Seda Sonentz-Papazian was born Seda Khatanassian on July 1, 1925 in Khartoum, Sudan to Dr. Yervant Khatanassian and Vergine Alianak. While still a child, the Khatanassian family, which now included Seda’s two younger sisters, Shushi and Dzovig, moved to Cairo, Egypt, where Seda spent the rest of her childhood and formative years. Seda then graduated from the American University in Cairo and began working as a librarian at the American and later British embassies in Cairo. She married Tatul Sonentz-Papazian and emigrated to the United States in the late 1950s, settling in the Greater Boston area, first to Cambridge where her first son Armen Joseph Sonentz-Papazian was born, then to Watertown, Massachusetts, where she took her in. second son Vicken Sonentz-Papazian.
In the late 1960s, Seda began working as a library cataloger at Harvard University’s Widener Library, first as a part-time employee, then soon after transitioned to a job at full-time. More than half a century later, and throughout the COVID-19 pandemic, Seda continued to work remotely cataloging books at Harvard University, until just weeks before his death on 3 February 2022.
Seda was the fiercely proud daughter of an Armenian freedom fighter who fought alongside General Andranik during the Armenian Genocide, and she would fondly reminisce with family and friends about her childhood memories of meeting legendary Armenian patriots. like General Dro Kanayan, Dr. Hamo Ohanjanian, Ruben Der Minassian and Levon Shant, among many other luminaries. Until the day of his death, Armenia, Artsakh and the pursuit of the Armenian cause remained in his thoughts and prayers.
Seda was predeceased by her father Yervant, her mother Vergine and her sisters Shushi Minasian and her husband Vasken Minasian and Dzovig Kalbian and her husband Ohan Kalbian.
Seda is survived by her husband Tatul; sons Armen and Vicken, his wife Angela Achikgiozian and their two children Ani Mamikonian Zarpas and her husband Eleftherios Larry Zarpas; and Sona Mamikonian, as well as her two cherished great-grandchildren Ella Simone Zarpas and Aleksander Simon Papazian. Seda is also survived by her niece, Dr. Lori Minasian Throckmorton and her husband, Dr. Douglas Throckmorton and their two children Peter Throckmorton and Claire Throckmorton; his nephew Raffi Minasian and his wife Carolyn Burger Minasian, and their two children Isabelle Minasian and Aria Minasian; as well as his nephew Ari Minassian and his partner Jerry MacDonald.

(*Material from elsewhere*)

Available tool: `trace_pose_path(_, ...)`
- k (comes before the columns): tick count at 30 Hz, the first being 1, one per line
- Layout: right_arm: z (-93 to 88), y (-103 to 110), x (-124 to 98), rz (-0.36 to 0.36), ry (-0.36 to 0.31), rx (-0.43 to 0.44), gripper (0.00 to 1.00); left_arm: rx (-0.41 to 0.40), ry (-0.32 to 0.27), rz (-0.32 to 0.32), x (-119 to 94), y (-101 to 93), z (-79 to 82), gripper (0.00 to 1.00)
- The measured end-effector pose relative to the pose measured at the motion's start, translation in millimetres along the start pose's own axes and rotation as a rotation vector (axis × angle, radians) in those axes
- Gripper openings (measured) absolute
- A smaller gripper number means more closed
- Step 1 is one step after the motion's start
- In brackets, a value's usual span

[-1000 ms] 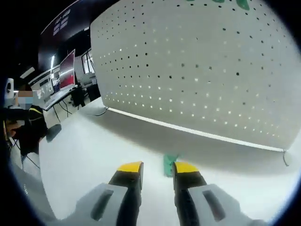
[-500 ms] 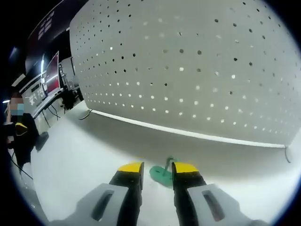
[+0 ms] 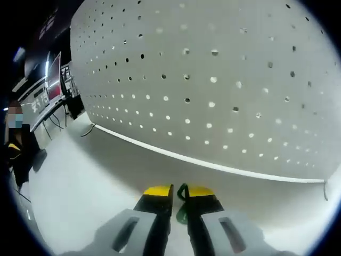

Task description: Insert the hook assembly into the mounting plate slot until the hook locks in place.

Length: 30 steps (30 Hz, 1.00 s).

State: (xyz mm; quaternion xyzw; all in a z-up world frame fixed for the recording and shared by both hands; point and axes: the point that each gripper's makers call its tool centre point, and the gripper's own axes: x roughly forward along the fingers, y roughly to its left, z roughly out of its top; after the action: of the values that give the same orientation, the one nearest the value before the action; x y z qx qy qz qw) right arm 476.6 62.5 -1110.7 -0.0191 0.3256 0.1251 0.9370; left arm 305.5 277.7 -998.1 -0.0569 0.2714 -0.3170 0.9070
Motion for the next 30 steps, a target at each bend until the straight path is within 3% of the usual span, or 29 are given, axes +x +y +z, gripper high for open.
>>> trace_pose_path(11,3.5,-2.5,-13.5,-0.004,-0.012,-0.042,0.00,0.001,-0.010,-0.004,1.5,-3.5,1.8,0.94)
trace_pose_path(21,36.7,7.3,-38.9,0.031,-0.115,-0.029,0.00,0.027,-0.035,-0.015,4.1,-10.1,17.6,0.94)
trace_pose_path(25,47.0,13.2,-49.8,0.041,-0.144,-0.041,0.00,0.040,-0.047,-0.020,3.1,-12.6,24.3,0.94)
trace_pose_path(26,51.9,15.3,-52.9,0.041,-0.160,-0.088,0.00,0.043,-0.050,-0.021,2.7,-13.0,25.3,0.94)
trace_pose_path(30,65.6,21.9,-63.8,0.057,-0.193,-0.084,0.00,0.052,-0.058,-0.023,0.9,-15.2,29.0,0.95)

Endowed with a kind and generous heart, as well as a strong desire to champion the cause of the most needy and vulnerable among us, Seda’s caring and compassionate nature touched her family and friends and all those who are lucky enough to be in his life, and will no doubt survive his passing.
The Armenian Relief Society (ARS), an internationally renowned charity founded in 1910, held a very special place in Seda’s heart since her mother Vergine worked for the organization from the early 1920s, helping Armenian Genocide survivors. To honor Seda’s last wishes to continue the tradition of helping the homeless, orphans and those most in need in Armenia and Artsakh, and in lieu of flowers, memorial gifts may be made to ARS (80 Bigelow Avenue, #300, Watertown, Massachusetts 02472) or at Saint Stephen’s Armenian Apostolic Church (38 Elton Avenue, Watertown, Massachusetts 02472).
The memorial service for Seda Sonentz-Papazian will be announced at a later date.
The ARS Central Executive Council and its office staff express their deepest condolences to unger Tatul Sonentz-Papazian and his family on the passing of his wife, Seda.
The Central Committee of the Eastern United States of the Armenian Revolutionary Federation, the Boston Sardarabad Gomidehoutiun and the newspapers Armenian Weekly and Hairenik Weekly extend their deepest condolences to our devoted unger Tatul Sonentz-Papazian, to the entire Sonentz-Papazian family , their friends and loved ones.